De g à d. : François (Louis Garrel), Neige (Maiwenn), la tante (Caroline Chaniolleau), la mère (Fanny Ardant), le frère (Henri-Noël Tabary)

La caméra inclusive de Maiwenn

Aux rapports très frontaux d’aborder les sentiments, s’ajoute la caméra inclusive que l’on connait de Maiwenn. La réalisatrice filme au coeur de l’action et dans le coeur de ses personnages. Elle capte les regards, les sourires en coin, le langage non-verbal, décide de laisser l’imperfection et la spontanéité à l’écran. Aussi, elle décide arbitrairement du sort de ses personnages à l’écran. Un exemple très frappant est celui de la longue scène introductive entre le grand-père et son petit-fils, Kévin (Dylan Robert). Maiwenn donne à son acteur presque l’entièreté des premières pages du récit, avec une palette de jeux multiples. On croirait presque que cette diversité des émotions, compactée en quelques minutes, est volontaire. Car Kévin se verra effacer de la suite du récit.
La seule régularité dans les personnages qui voguent autour de Neige est celle de son meilleur-ami, François, incarné par le formidable Louis Garrel. Il incarne l’équilibre dans ce film, tant par sa présence nécessaire pour Neige que par son humour pince-sans-rire qui permet au film – plutôt dramatique – de prendre en légèreté.
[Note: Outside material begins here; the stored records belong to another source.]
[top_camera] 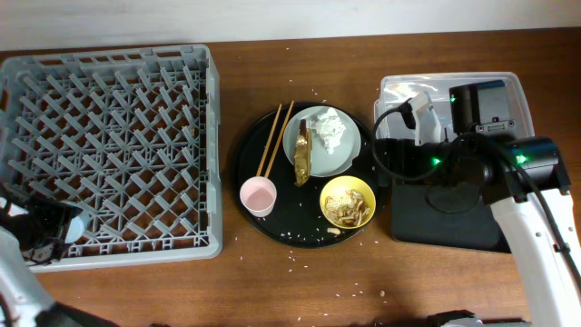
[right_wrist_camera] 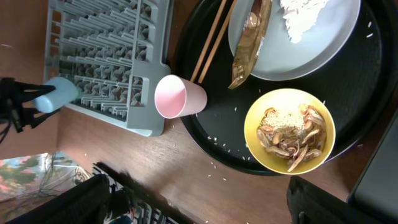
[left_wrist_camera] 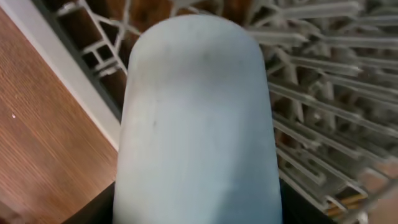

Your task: Sort waste into correct bins and load items into the dishwasher rack

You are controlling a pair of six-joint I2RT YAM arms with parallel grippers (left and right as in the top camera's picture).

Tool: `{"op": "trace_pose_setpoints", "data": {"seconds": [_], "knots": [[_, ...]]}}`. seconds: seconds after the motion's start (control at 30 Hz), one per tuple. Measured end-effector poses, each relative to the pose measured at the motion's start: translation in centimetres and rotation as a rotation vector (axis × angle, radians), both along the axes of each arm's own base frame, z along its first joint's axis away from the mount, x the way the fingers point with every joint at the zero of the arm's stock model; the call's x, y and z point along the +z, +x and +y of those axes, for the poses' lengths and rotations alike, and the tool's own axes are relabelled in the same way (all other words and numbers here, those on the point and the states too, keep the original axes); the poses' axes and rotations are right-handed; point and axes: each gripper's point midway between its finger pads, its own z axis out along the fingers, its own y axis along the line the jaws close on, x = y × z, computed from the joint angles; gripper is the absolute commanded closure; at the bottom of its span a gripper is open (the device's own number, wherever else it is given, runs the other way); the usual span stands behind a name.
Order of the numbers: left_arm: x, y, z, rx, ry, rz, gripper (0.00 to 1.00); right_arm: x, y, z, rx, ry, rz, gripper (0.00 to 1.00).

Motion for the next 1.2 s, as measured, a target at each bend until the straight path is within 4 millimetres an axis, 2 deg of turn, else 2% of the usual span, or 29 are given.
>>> {"op": "trace_pose_setpoints", "data": {"seconds": [0.03, 0.13, 0.3, 0.33, 0.37, 0.4, 0.43, 0.47, 0.57, 0.73, 0.8, 0.87, 0.9, 0.93, 0.97, 1.0, 1.07, 1.1, 1.13, 1.17, 1.2], "knots": [[0.5, 0.0, -0.4, -0.003, -0.007, -0.013, 0.68, -0.1, 0.0, -0.1, -0.004, -0.006, 0.0, 0.08], [0.4, -0.2, -0.5, -0.003, -0.013, -0.007, 0.67, -0.2, 0.0, -0.2, -0.007, -0.013, 0.004, 0.08], [-2.8, -0.9, -0.7, 0.003, -0.008, 0.025, 0.66, -0.2, 0.0, -0.3, -0.009, -0.017, 0.006, 0.08], [-4.2, -1.4, -0.9, 0.009, -0.009, 0.04, 0.39, -0.3, -0.1, -0.3, -0.01, -0.02, 0.009, 0.08], [-5.3, -2.1, -1.3, 0.022, -0.025, 0.066, 0.31, -0.3, -0.1, -0.3, -0.011, -0.02, 0.01, 0.08], [-5.6, -2.0, -1.1, 0.028, -0.015, 0.06, 0.3, -0.3, -0.2, -0.3, -0.01, -0.021, 0.014, 0.08], [-5.7, -1.6, -0.8, 0.043, -0.005, 0.046, 0.19, -0.4, -0.3, -0.3, -0.01, -0.022, 0.02, 0.08], [-5.6, -1.3, -0.5, 0.048, 0.005, 0.031, 0.01, -0.4, -0.3, -0.3, -0.01, -0.022, 0.021, 0.08], [-5.5, -1.0, -0.4, 0.066, 0.002, 0.018, 0.01, -0.4, -0.3, -0.4, -0.01, -0.022, 0.021, 0.08], [-4.6, 0.5, -2.0, 0.037, -0.092, -0.076, 0.01, -0.4, -0.3, -0.3, -0.01, -0.022, 0.022, 0.08], [-3.1, 1.3, -2.7, -0.001, -0.123, -0.128, 0.01, -0.4, -0.3, -0.4, -0.011, -0.022, 0.021, 0.11], [0.2, 2.0, -3.0, -0.057, -0.082, -0.21, 0.01, -0.4, -0.3, -0.4, -0.01, -0.024, 0.017, 0.22], [2.7, 2.3, -3.0, -0.095, -0.023, -0.265, 0.01, -0.4, -0.2, -0.1, 0.0, -0.027, 0.007, 0.25], [6.2, 3.0, -3.8, -0.159, 0.062, -0.347, 0.01, -0.3, -0.2, 0.4, 0.016, -0.03, -0.003, 0.26], [8.8, 3.8, -5.2, -0.231, 0.127, -0.413, 0.01, -0.6, -0.4, 1.3, 0.046, -0.048, -0.006, 0.27], [10.7, 4.5, -7.5, -0.327, 0.17, -0.47, 0.01, -1.2, -0.7, 2.6, 0.086, -0.072, 0.001, 0.28], [12.7, 5.7, -12.7, -0.562, 0.223, -0.556, 0.01, -3.6, -0.9, 5.7, 0.159, -0.135, 0.047, 0.32], [12.8, 6.2, -15.8, -0.712, 0.244, -0.579, 0.01, -6.2, -0.5, 8.6, 0.209, -0.185, 0.084, 0.33], [12.6, 6.4, -18.4, -0.837, 0.259, -0.583, 0.01, -7.8, -0.2, 10.1, 0.231, -0.207, 0.103, 0.32], [12.4, 6.4, -19.5, -0.9, 0.28, -0.578, 0.01, -9.2, 0.0, 11.4, 0.239, -0.222, 0.116, 0.33], [12.2, 6.4, -20.2, -0.942, 0.299, -0.575, 0.01, -12.4, 0.1, 14.0, 0.283, -0.247, 0.153, 0.33]]}}
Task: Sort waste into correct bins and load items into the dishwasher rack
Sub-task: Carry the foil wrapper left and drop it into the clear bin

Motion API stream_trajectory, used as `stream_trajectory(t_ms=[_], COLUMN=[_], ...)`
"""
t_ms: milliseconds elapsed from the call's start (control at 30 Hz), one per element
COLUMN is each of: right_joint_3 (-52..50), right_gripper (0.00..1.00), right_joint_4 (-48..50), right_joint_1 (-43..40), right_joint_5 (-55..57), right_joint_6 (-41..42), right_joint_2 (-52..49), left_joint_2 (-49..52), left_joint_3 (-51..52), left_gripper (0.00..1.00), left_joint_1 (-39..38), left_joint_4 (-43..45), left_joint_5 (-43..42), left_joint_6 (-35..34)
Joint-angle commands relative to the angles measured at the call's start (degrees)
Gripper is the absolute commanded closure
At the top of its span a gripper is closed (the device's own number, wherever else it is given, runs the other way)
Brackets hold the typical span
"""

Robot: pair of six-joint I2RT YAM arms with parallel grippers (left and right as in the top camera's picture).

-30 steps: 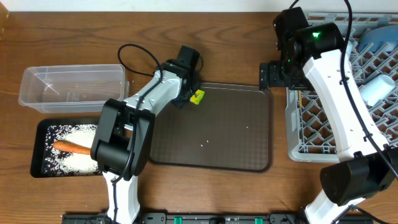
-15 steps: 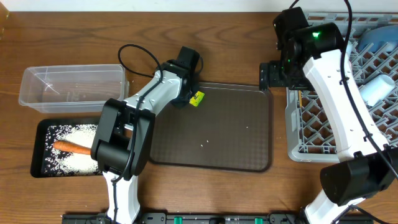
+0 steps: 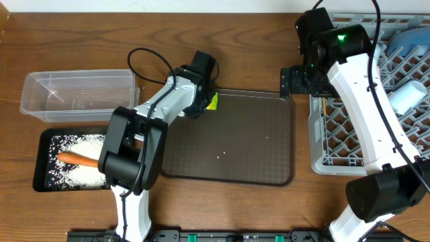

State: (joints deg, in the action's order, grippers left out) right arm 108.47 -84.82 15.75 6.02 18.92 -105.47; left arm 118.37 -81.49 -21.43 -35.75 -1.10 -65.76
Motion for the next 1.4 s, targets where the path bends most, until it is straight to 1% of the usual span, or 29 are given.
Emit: stream_trajectory(t_ms=[0,300,433,567,733,867,1100,1233,1300,1367], right_joint_3=[0.15,0.15,0.15,0.15,0.15,0.15,0.15,0.15,0.15,0.15], right_gripper=[0.01,0.01,0.01,0.01,0.01,0.01,0.01,0.01,0.01,0.01], right_joint_4=[-0.07,-0.07,-0.04,-0.04,-0.07,-0.04,-0.04,-0.04,-0.07,-0.07], right_joint_1=[0.09,0.07,0.09,0.07,0.09,0.09,0.07,0.09,0.09,0.09], right_joint_5=[0.42,0.42,0.42,0.42,0.42,0.42,0.42,0.42,0.42,0.42], right_joint_6=[0.79,0.76,0.76,0.76,0.76,0.76,0.76,0.76,0.76,0.76], right_joint_2=[0.57,0.57,0.55,0.57,0.55,0.55,0.57,0.57,0.57,0.57], left_joint_2=[-3.19,-10.43,-13.51,-16.00,-18.91,-20.02,-20.00,-20.00,-19.89,-19.76], left_joint_3=[0.37,0.37,0.37,0.37,0.37,0.37,0.37,0.37,0.37,0.37], left_gripper=[0.94,0.94,0.94,0.94,0.94,0.94,0.94,0.94,0.87,0.83], left_joint_1=[0.24,-0.20,-0.28,1.29,7.32,14.71,26.93,31.17,32.81,34.42], left_joint_4=[-1.11,-2.86,-2.99,-3.21,-3.78,-4.76,-5.40,-5.27,-4.87,-4.50], left_joint_5=[0.70,0.04,-1.90,-0.28,2.89,6.23,6.67,6.75,6.75,6.75], left_joint_6=[0.55,1.68,1.60,2.36,8.26,11.02,16.61,18.91,20.33,21.81])
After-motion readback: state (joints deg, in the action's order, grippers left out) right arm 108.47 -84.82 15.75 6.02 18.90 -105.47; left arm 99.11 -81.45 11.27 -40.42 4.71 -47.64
Il est le meilleur ami qui nous empêche de sombrer, nous permet d’être soi comme de s’oublier totalement.

Neige (Maiwenn) et François (Louis Garrel)

En résumé, ADN est un drame pénible, physiquement et psychiquement pour l’actrice-comédienne, mais fleuri de belles images, d’honnêteté et de vivacité. Peut-être un poil autocentrée – le scénario et la caméra s’orientant de plus en plus vers le personnage de Neige – le film n’en est pas moins viscéral, et toujours juste. À voir (le 15 décembre, normalement !).